It was England’s annual floral bonanza, Chelsea Flower Show, last week, and no fewer than 12 members of the Royal Family flocked to that part of London to see the blooms. They took particular interest in the Sentabele Garden, designed in honour of Prince Harry’s charity, and of course he was there (he flew over straight after his US polo match). Luxury hotels in London got into the act. The gal was amused to see that on May 23rd, 2013, The Dorchester hosted a Laurent-Perrier Champagne afternoon tea.
They have afternoon tea, in The Promenade, not only every tea time but every minute, it seems, from after breakfast through to dinner… you can people-watch, and admire the flowers. The hotel’s luxurious kaleidoscope of colours hits your eye, indeed, even before you get to the hotel’s Art Deco entrance. Wend your way past orange and yellow pansies, and a Rolls-Royce or two, and you are greeted at the front steps by one of the doormen, in tall black silk top-hat and, even though it is May, a much-needed full-length green coat (same colour as the grass!), with gold buttons.

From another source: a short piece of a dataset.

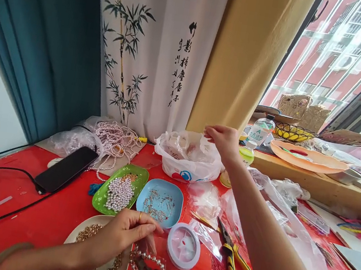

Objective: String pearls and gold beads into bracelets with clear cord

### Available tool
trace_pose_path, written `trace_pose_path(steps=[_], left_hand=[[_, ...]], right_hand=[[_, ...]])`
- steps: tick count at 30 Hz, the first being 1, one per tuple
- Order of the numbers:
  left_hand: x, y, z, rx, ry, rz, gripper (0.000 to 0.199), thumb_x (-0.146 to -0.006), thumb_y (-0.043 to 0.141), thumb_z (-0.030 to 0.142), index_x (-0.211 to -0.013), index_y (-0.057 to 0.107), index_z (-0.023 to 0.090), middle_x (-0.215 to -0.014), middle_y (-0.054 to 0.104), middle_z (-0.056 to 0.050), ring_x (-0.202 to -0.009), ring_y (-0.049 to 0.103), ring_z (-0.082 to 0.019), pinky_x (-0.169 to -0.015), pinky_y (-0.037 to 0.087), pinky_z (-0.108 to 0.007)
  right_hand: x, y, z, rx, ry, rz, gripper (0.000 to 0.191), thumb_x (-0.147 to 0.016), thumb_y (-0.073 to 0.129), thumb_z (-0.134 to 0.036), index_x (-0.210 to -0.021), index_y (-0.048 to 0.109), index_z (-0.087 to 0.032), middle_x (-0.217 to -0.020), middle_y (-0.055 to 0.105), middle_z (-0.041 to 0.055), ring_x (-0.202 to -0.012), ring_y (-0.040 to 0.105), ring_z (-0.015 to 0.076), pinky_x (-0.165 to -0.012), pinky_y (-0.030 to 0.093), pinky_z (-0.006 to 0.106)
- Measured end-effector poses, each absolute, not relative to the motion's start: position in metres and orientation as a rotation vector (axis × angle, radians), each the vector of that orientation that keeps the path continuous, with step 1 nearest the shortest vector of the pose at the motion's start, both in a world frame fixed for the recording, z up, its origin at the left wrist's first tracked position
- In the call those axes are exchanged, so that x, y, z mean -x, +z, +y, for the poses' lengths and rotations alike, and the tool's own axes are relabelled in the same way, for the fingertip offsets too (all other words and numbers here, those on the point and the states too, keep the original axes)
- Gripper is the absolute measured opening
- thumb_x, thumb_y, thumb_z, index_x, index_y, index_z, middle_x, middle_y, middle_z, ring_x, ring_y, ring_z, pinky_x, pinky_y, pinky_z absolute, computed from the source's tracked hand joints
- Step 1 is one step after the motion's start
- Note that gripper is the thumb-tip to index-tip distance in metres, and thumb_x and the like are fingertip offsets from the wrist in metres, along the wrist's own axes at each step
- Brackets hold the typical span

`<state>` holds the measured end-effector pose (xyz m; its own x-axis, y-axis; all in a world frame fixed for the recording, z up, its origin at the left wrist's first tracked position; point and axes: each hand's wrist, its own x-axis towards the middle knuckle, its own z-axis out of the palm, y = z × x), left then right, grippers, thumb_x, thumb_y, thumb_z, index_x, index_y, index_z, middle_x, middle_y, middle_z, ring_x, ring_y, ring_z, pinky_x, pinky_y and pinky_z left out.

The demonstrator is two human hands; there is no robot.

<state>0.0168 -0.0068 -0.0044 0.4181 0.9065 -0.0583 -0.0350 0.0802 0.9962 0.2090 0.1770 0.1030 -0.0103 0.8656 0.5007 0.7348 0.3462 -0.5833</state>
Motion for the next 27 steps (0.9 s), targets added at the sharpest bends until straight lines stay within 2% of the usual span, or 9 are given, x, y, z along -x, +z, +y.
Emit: trace_pose_path(steps=[2,5,9,15,18,21,24,27], left_hand=[[-0.015,-0.003,-0.006,-1.324,0.857,0.884,0.033,-0.080,0.048,0.036,-0.090,0.066,0.010,-0.067,0.068,-0.007,-0.060,0.059,-0.014,-0.059,0.043,-0.023],[-0.012,0.000,-0.004,-1.363,0.853,0.905,0.031,-0.081,0.047,0.033,-0.083,0.068,0.010,-0.069,0.069,-0.007,-0.063,0.059,-0.013,-0.062,0.043,-0.023],[-0.010,0.003,-0.003,-1.391,0.827,0.932,0.031,-0.080,0.047,0.032,-0.071,0.068,0.010,-0.073,0.070,-0.007,-0.068,0.059,-0.014,-0.066,0.043,-0.023],[-0.010,0.006,-0.003,-1.352,0.773,0.889,0.035,-0.079,0.048,0.036,-0.094,0.067,0.011,-0.072,0.069,-0.009,-0.065,0.059,-0.015,-0.062,0.043,-0.026],[-0.010,0.004,-0.004,-1.378,0.779,0.912,0.038,-0.078,0.049,0.039,-0.096,0.066,0.011,-0.071,0.068,-0.008,-0.064,0.057,-0.016,-0.060,0.042,-0.026],[-0.011,0.001,-0.003,-1.403,0.793,0.915,0.038,-0.078,0.049,0.040,-0.095,0.067,0.011,-0.070,0.067,-0.007,-0.062,0.056,-0.015,-0.059,0.041,-0.026],[-0.011,-0.001,-0.002,-1.368,0.794,0.888,0.038,-0.077,0.050,0.040,-0.096,0.067,0.012,-0.071,0.068,-0.008,-0.062,0.057,-0.015,-0.059,0.041,-0.025],[-0.011,-0.002,-0.001,-1.321,0.768,0.860,0.039,-0.077,0.050,0.040,-0.098,0.066,0.011,-0.071,0.069,-0.009,-0.060,0.057,-0.015,-0.059,0.041,-0.025]], right_hand=[[-0.199,0.098,0.189,1.425,0.148,-1.837,0.032,-0.090,0.037,-0.028,-0.105,0.057,-0.008,-0.094,0.065,0.0104,-0.076,0.063,0.0135,-0.062,0.051,0.024],[-0.194,0.080,0.202,1.504,0.079,-2.017,0.023,-0.087,0.048,-0.029,-0.102,0.057,-0.014,-0.100,0.061,0.0050,-0.079,0.061,0.0156,-0.065,0.051,0.030],[-0.199,0.067,0.212,1.609,-0.070,-2.264,0.020,-0.087,0.048,-0.027,-0.103,0.056,-0.019,-0.107,0.057,0.0052,-0.086,0.058,0.0161,-0.072,0.049,0.033],[-0.206,0.081,0.216,1.703,-0.429,-2.484,0.019,-0.086,0.049,-0.029,-0.097,0.058,-0.016,-0.101,0.059,0.0049,-0.086,0.057,0.0168,-0.075,0.046,0.036],[-0.207,0.086,0.214,1.655,-0.603,-2.572,0.014,-0.082,0.054,-0.024,-0.088,0.062,-0.015,-0.098,0.061,0.0081,-0.095,0.053,0.0209,-0.080,0.041,0.038],[-0.213,0.089,0.217,1.595,-0.709,-2.631,0.019,-0.077,0.056,-0.020,-0.094,0.064,-0.018,-0.104,0.060,0.0106,-0.100,0.051,0.0240,-0.077,0.040,0.033],[-0.224,0.092,0.224,1.576,-0.746,-2.694,0.026,-0.076,0.057,-0.028,-0.100,0.063,-0.020,-0.101,0.062,0.0090,-0.094,0.055,0.0225,-0.072,0.041,0.031],[-0.238,0.096,0.224,1.553,-0.779,-2.757,0.021,-0.077,0.057,-0.032,-0.090,0.064,-0.016,-0.088,0.065,0.0060,-0.083,0.058,0.0181,-0.070,0.043,0.031]])
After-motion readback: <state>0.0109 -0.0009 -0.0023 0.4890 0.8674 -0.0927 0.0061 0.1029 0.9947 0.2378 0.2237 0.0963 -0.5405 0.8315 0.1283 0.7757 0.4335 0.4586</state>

During Chelsea Flower Show they turned a corner nook of the lobby, normally used for private one-to-ones or something (a kind of business confessional) into a flower arbour. It was bliss, like the best flower shop imaginable. This place does have so much imagination (it will host The Dorchester Collection’s annual fashion prize this October).
In fact it is flowers continually, during your stay in this history-full hotel. Take suite 506-507, for instance. I lay on the carpeted floor near the four-post bed to get a better view of the mediaeval-style moulded ceiling. I looked up, past a standing lamp and a perfect spray of white orchids, or rather an orchid plant. I got up off the floor, which of course was meticulously clean, and admired the purple orchids in the otherwise white-and-grey marble bathroom.
Next it was time to head down to the gym, reached by going past the entrance to the spa. Oh what bliss – this Mary Fox Linton-designed boudoir is just that. It is like a theatrical boudoir, with full-length cream or midnight blue gauze curtains in the corridors, and a café that has Champagne – Laurent-Perrier included – on ice. Overhead are chandeliers of draped strings of South Sea pearls. Fortunately an elegant art sign, with attendant lilies, outside the spa entrance reminds you that you are here at The Dorchester, not in paradise.
My luxury tip today is that for travellers who revel in the best of all design, not only fashion, this is a hotel to put on your list. Alexandra de Champalimaud has done some of the suites, Patrick Jouin has designed Alain Ducasse at The Dorchester (which has three Michelin stars). And Thierry Despont is responsible for the some-say-kitsch Grill leading off the symphony-of-softness Promenade, which is his, too. It is here, by the way, that I meet up with The Dorchester Collection’s regional boss, Roland Fasel, and the young genius Phil Hammond, responsible for the flowers everywhere.